▶ _WORK INSTRUCTIONS_:
All lines in the records below from the line with "Position and orientation" through the line with "Coarse 3-D masks: for" are to be given again exactly, both ends included; the pictures are to be left out.

%%

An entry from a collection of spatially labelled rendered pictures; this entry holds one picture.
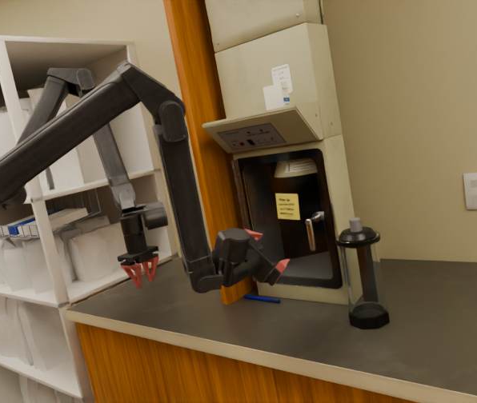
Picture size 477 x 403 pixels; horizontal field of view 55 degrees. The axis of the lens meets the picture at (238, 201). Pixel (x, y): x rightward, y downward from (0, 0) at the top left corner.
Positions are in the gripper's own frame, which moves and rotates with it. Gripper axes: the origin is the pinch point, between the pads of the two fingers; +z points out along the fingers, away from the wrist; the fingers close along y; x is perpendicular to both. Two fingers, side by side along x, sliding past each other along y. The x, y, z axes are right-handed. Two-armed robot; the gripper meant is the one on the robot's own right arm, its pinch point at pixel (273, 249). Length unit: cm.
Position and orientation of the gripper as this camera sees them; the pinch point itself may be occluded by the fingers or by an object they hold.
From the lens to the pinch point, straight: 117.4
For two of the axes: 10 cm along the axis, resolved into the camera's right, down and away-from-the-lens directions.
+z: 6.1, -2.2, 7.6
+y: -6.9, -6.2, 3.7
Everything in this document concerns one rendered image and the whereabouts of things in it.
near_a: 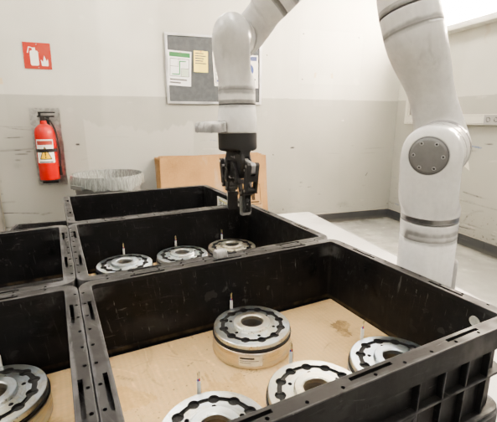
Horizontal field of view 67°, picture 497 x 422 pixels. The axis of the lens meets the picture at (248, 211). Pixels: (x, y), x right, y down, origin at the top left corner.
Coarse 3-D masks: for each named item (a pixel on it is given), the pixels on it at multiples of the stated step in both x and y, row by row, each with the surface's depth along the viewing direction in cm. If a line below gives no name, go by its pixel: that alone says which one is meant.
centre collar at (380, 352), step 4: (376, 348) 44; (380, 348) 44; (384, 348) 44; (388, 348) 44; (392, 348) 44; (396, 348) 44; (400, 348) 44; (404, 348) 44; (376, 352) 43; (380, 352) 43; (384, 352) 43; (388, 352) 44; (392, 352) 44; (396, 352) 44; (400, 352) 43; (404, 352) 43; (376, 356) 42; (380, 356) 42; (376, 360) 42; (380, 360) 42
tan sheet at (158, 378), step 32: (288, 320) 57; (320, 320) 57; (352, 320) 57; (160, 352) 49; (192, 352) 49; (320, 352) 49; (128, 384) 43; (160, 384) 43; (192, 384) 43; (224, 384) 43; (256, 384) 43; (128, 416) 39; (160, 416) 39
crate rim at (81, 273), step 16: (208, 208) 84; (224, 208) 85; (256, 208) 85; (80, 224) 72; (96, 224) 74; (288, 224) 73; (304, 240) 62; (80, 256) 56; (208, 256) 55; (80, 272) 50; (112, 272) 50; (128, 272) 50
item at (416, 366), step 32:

%%

▶ _RESULT OF THIS EXERCISE_:
Position and orientation of the gripper as this camera sees them; the pinch point itself may be occluded by the fingers or by an object they hold.
From the lens to the pinch point, straight: 117.4
For two of the axes: 10 cm along the axis, resolved into the camera's right, down and away-from-the-lens directions.
+z: 6.1, -2.2, 7.6
+y: -6.9, -6.2, 3.7
Everything in this document concerns one rendered image and the whereabouts of things in it.
near_a: 
Horizontal field of view 67°, picture 497 x 422 pixels. The axis of the lens meets the picture at (248, 211). Pixels: (x, y), x right, y down, origin at the top left corner.
Coarse 3-D masks: for each named item (a pixel on it is given), the pixels on it at multiples of the stated step in both x and y, row by row, each with the surface's depth along the viewing direction in cm. If a line below gives no name, go by its pixel: that alone says which one is meant.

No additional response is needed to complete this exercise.